_Directions_
Using the entries below, copy out all lines where "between" is found.
+++ Material provided
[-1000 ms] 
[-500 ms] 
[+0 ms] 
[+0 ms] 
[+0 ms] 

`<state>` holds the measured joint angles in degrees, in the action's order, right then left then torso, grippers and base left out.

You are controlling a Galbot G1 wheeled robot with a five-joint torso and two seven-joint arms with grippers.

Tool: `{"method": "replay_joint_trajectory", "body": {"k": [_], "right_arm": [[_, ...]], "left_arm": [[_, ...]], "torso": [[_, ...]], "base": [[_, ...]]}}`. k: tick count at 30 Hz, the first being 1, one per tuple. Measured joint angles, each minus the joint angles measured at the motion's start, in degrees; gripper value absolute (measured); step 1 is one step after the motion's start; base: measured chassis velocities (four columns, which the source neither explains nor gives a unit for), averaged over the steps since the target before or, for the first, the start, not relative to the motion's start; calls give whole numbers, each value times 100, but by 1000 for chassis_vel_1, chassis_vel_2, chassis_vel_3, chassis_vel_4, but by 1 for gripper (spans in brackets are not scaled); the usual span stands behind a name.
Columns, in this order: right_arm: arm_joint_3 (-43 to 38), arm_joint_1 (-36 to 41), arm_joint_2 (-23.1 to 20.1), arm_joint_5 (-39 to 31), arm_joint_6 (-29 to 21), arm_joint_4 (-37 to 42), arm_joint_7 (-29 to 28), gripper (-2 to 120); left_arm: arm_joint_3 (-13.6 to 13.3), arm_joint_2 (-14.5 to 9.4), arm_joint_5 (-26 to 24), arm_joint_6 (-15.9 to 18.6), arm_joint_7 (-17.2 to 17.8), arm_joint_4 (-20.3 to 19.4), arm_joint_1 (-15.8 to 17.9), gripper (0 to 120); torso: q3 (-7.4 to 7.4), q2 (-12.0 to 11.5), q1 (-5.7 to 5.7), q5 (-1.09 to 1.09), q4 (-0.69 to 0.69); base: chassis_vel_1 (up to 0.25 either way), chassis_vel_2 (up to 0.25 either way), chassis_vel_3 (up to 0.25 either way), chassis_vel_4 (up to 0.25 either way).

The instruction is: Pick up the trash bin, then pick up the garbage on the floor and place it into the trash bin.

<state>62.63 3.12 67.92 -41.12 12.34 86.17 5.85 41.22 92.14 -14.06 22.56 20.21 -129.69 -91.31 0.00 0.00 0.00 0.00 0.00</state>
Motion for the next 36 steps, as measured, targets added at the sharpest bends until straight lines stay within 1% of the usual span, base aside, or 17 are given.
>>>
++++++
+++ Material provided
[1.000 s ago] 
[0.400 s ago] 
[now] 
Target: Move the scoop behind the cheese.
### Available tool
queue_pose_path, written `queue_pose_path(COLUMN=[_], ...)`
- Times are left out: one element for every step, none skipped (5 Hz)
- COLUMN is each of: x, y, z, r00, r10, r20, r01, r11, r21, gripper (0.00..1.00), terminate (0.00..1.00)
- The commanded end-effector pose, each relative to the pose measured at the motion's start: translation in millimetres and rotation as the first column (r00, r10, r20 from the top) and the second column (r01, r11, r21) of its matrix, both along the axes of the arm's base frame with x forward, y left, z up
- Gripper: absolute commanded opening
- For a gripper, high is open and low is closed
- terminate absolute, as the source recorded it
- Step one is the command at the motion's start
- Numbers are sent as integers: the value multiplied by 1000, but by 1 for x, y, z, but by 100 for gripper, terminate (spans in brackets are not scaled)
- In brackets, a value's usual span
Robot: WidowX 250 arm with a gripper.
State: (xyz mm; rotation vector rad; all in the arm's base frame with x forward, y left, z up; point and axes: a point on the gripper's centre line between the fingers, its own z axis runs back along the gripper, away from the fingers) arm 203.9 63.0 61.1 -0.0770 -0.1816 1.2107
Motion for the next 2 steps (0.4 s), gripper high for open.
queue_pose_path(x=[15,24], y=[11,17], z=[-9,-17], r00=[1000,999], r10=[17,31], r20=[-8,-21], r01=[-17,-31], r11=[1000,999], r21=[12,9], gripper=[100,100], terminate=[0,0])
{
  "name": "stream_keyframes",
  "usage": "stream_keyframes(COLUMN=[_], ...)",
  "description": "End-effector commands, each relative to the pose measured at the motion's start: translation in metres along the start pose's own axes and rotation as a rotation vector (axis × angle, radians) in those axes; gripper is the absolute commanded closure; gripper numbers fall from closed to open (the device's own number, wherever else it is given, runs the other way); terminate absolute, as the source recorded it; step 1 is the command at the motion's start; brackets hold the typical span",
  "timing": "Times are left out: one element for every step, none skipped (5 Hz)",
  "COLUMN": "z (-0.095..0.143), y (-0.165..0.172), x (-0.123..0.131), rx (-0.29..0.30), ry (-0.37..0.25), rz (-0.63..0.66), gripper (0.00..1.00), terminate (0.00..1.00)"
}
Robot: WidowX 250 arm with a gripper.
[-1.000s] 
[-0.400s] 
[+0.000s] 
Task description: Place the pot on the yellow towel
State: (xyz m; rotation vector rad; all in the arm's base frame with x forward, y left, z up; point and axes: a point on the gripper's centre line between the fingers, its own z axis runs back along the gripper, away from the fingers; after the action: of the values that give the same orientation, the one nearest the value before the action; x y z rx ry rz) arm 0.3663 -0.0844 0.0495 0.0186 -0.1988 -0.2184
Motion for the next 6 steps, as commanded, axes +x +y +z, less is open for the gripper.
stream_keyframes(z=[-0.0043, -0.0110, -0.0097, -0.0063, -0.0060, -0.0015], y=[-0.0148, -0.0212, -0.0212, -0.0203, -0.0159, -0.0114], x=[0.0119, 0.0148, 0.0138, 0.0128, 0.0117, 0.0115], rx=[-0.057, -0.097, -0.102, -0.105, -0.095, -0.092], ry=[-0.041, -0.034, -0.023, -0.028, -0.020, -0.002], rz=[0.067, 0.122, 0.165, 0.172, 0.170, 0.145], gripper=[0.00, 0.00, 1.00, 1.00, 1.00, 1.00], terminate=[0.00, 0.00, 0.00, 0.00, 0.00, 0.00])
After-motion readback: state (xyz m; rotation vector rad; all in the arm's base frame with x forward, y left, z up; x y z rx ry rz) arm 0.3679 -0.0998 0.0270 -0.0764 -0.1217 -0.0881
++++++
_Exercise answer_
State: (xyz mm; rotation vector rad; all in the arm's base frame with x forward, y left, z up; point and axes: a point on the gripper's centre line between the fingers, its own z axis runs back along the gripper, away from the fingers) arm 203.9 63.0 61.1 -0.0770 -0.1816 1.2107
State: (xyz m; rotation vector rad; all in the arm's base frame with x forward, y left, z up; point and axes: a point on the gripper's centre line between the fingers, its own z axis runs back along the gripper, away from the fingers; after the action: of the values that give the same orientation, the one nearest the value before the action; x y z rx ry rz) arm 0.3663 -0.0844 0.0495 0.0186 -0.1988 -0.2184

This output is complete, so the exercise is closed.